I had a rare bone cancer starting when I was 22. I had seven recurrences for eleven years. A portion of my pelvis was removed along with some pelvic floor muscles, as well as a muscle on the inside of my leg. There is no built-in prosthesis holding me together.

Originally, I was told, if I survived, I would never walk. But, I did walk, and have had to get out of a wheelchair and learn to walk again more than once. I've done the best I can all these years. I'm 65 now. Even with my eating the wrong foods, I'm still able to keep my (over) weight stable these last 15 years. But, I'm afraid as I become more inactive I will gain more.

I know I have gone against the odds so many times and learned I have something in me that fights even when I think I have given up. But, this part of me that cannot eat right, wont eat right, defeats me.

I keep wondering how soon it will be when I'm in a wheelchair again, and at what point I wont be able to make myself walk. There's longevity in my family. I don't want to spend the next 30 years unable to walk.

I don't need to lose hundreds of pounds. If my goal weight were to be the healthy weight I had at age 18, I would only need to lose 60 pounds. But, I know my challenge to lose that amount of weight would be just as difficult for my body and mind as if I had hundreds of pounds to lose.

I doubt I would be accepted for the show. I have other medical problems that would probably disqualify me.

I wish you would have a Biggest Loser season where you help disabled people to lose weight and show us how to do it with adaptations equal to our physical capabilities. Could you do a Biggest Loser show like that? If you do, I bet it would be the biggest challenge that Bob and Jillian (and Dr. Huizenga) have ever faced.

One Step at a Time

One Step at a Time by Lenor Madruga Chappel

Lenor's story of living through extremely frightening circumstances is truly mouth dropping, amazing.

Not only did she face being diagnosed with a very rare bone cancer, chondrosarcoma, but the only effective treatment for her was a full amputation (hemipelvectomy) with surgical removal of her leg and a portion of her pelvis. During a time in my life when I was faced with the same diagnosis, and so discouraged,  I was given this book by my mother.
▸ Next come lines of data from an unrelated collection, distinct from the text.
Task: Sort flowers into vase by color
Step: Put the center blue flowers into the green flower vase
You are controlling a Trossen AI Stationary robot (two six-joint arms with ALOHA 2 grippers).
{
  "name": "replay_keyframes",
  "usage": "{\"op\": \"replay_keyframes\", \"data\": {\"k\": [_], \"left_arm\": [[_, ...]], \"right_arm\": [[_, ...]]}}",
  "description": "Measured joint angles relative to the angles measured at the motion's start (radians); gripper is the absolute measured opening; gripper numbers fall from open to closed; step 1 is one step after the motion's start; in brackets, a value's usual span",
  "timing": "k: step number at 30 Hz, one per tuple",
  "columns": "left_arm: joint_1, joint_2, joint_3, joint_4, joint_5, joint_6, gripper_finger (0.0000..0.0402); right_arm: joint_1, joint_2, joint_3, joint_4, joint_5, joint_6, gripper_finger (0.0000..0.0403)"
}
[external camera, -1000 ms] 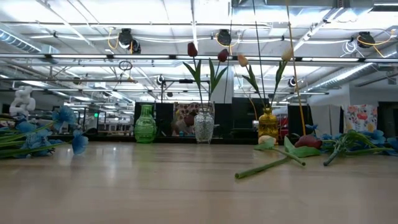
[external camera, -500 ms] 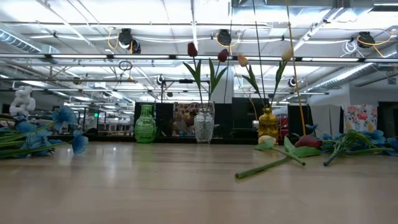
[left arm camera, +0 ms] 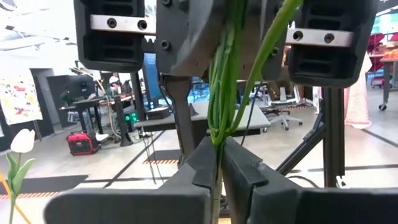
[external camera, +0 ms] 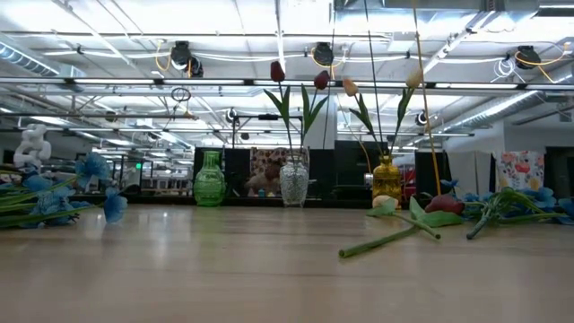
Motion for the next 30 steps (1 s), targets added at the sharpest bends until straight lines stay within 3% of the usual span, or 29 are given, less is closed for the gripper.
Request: {"op": "replay_keyframes", "data": {"k": [8, 17, 22, 27, 30], "left_arm": [[0.001, -0.019, 0.0, -0.065, -0.001, -0.007, 0.0015], [-0.002, -0.109, 0.0, -0.246, -0.005, -0.039, 0.001], [-0.002, -0.18, 0.0, -0.373, -0.061, -0.055, 0.0009], [0.013, -0.291, 0.0, -0.409, -0.085, 0.028, 0.0008], [0.053, -0.374, 0.0, -0.463, -0.103, 0.068, 0.0008]], "right_arm": [[0.005, -0.007, 0.0, -0.043, 0.039, 0.038, 0.0148], [0.06, -0.095, 0.0, -0.197, 0.165, 0.039, 0.0272], [0.086, -0.164, 0.0, -0.331, 0.165, 0.116, 0.0294], [0.103, -0.191, -0.011, -0.573, 0.167, 0.312, 0.0289], [0.12, -0.189, -0.066, -0.608, 0.167, 0.387, 0.0283]]}}
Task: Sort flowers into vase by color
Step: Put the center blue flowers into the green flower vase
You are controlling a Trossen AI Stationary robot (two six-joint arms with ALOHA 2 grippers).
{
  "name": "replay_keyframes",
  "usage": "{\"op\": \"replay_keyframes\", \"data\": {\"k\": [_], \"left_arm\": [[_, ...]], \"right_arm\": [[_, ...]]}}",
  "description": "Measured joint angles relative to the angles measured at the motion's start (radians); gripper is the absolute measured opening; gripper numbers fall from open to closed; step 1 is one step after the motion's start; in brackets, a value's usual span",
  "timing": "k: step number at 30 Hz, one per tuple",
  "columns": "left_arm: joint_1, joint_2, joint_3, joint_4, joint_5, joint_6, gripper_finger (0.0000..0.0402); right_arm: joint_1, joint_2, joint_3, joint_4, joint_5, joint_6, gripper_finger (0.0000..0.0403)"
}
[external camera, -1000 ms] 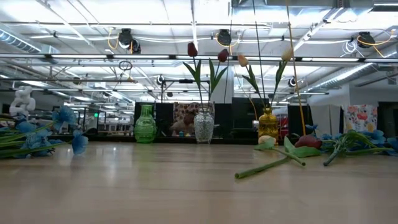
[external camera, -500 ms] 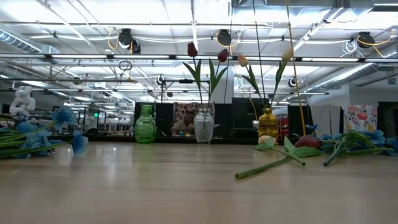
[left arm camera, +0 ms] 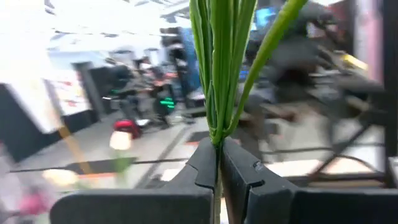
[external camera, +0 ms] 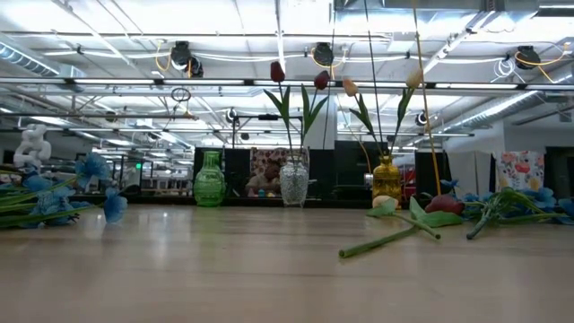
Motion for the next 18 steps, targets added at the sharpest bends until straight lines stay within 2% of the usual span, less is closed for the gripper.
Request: {"op": "replay_keyframes", "data": {"k": [4, 10, 18], "left_arm": [[0.111, -0.124, 0.0, -0.086, -0.017, 0.001, 0.0008], [0.372, -0.265, -0.08, -0.117, 0.072, -0.028, 0.0007], [0.758, -0.32, -0.227, -0.117, 0.345, -0.183, 0.0007]], "right_arm": [[0.009, 0.0, -0.104, 0.064, -0.003, 0.009, 0.0273], [0.005, 0.002, -0.246, 0.181, 0.0, -0.019, 0.0258], [-0.035, 0.002, -0.26, 0.237, 0.001, -0.12, 0.0239]]}}
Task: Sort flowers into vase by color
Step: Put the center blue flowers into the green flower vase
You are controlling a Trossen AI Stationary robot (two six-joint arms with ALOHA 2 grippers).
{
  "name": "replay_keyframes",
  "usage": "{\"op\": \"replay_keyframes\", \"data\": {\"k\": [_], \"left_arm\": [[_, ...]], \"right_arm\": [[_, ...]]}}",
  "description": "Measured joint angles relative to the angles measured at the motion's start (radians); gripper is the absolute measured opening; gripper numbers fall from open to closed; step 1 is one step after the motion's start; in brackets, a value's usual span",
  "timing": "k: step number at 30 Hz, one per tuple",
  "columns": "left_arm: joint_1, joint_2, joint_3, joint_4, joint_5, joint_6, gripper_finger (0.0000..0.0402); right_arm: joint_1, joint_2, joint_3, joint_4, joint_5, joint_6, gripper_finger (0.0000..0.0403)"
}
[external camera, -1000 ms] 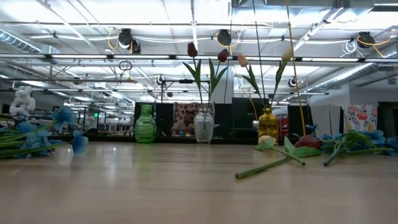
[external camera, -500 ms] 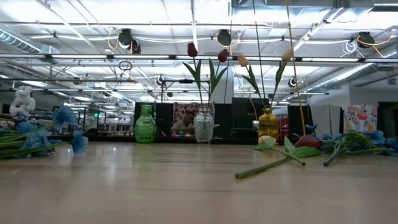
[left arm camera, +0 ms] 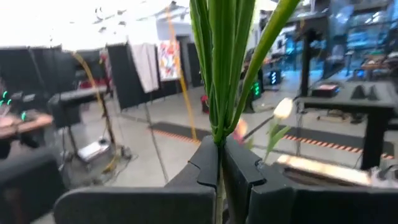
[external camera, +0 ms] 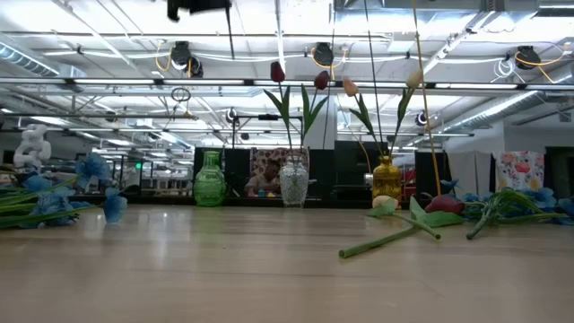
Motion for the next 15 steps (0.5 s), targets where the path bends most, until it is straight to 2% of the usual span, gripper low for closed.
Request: {"op": "replay_keyframes", "data": {"k": [3, 6, 15], "left_arm": [[0.105, 0.0, -0.055, 0.021, 0.079, -0.036, 0.0007], [0.186, 0.0, -0.104, 0.03, 0.108, -0.045, 0.0008], [0.426, 0.043, -0.244, 0.235, 0.26, -0.11, 0.0015]], "right_arm": [[-0.017, 0.0, 0.0, 0.001, 0.0, -0.022, 0.0232], [-0.033, 0.0, 0.0, -0.007, 0.0, -0.029, 0.0224], [-0.069, 0.024, 0.0, -0.006, -0.001, -0.048, 0.021]]}}
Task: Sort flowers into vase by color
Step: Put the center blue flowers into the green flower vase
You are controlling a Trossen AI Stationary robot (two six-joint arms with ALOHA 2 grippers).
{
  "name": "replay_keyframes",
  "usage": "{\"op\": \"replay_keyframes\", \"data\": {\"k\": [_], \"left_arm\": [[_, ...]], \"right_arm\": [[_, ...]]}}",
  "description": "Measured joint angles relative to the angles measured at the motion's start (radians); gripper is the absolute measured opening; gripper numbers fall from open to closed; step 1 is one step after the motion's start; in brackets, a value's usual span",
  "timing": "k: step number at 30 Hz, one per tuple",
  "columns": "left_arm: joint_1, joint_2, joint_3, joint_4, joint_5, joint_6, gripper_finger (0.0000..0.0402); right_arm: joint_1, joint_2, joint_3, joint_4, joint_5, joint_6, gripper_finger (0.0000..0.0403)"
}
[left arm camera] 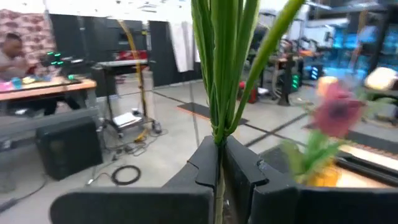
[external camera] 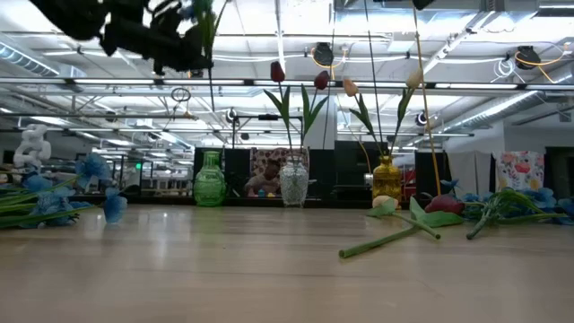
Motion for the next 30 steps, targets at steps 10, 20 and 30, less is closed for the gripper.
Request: {"op": "replay_keyframes", "data": {"k": [10, 20, 30], "left_arm": [[0.085, 0.178, -0.042, 0.104, 0.086, -0.044, 0.0017], [0.091, 0.275, -0.042, 0.146, 0.01, -0.048, 0.0017], [0.091, 0.315, -0.042, 0.144, -0.026, -0.082, 0.0018]], "right_arm": [[-0.043, 0.063, 0.0, 0.005, -0.002, 0.003, 0.021], [-0.057, 0.064, 0.0, -0.001, -0.001, 0.016, 0.021], [-0.053, 0.064, 0.0, -0.017, -0.004, 0.046, 0.021]]}}
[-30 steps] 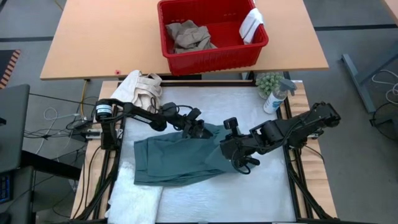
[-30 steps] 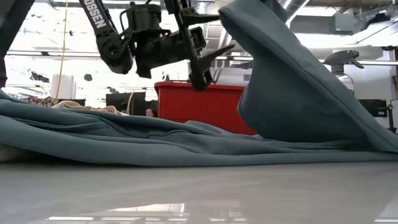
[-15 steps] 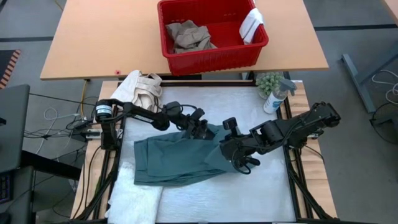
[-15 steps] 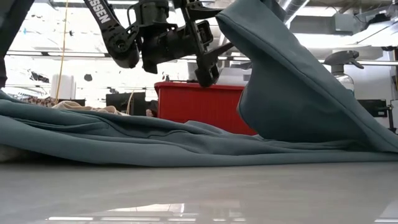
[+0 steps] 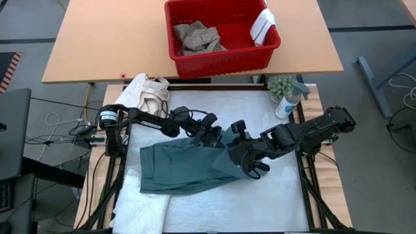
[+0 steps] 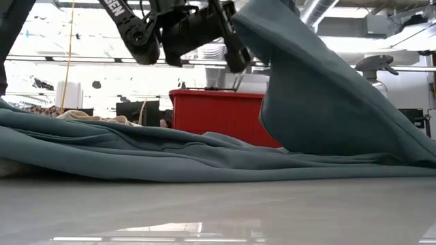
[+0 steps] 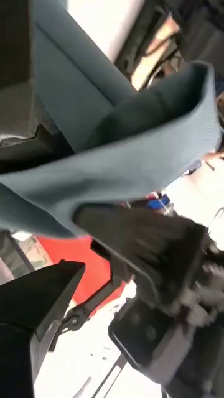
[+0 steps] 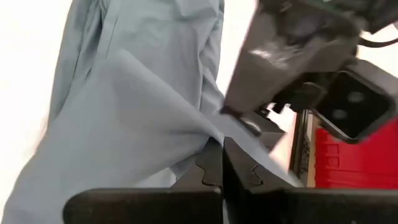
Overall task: Fold Laundry from Bin
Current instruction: Fold the blue pants
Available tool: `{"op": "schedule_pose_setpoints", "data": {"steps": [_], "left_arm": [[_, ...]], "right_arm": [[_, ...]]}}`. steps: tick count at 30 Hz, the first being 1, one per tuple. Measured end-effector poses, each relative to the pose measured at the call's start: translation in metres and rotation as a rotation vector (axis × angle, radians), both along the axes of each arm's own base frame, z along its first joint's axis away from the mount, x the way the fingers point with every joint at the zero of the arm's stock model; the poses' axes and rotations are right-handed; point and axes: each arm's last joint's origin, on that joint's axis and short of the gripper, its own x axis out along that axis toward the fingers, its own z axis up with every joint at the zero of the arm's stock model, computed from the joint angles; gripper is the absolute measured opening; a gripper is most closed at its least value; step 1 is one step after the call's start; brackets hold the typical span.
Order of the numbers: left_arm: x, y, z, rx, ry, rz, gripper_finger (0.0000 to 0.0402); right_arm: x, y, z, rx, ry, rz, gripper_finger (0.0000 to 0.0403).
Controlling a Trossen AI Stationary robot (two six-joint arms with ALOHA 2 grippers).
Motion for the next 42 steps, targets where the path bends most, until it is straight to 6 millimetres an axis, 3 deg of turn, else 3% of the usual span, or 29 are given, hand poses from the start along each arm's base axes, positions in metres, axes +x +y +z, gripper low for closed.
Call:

It gave me the hope to carry on to realize a mother with children could not only survive, but thrive.

Lenor's story of how she dealt with her diagnosis, her surgical experience and her positive recovery is more than inspiring.

Though the diagnosis and surgical aspects of her story sound frightening, this book is not gory. It is uplifting and positive. It teaches by example how to get inner strength through such an incredibly devastating life circumstance. Even without facing such medical possibilities, this is a book for anyone to benefit from reading.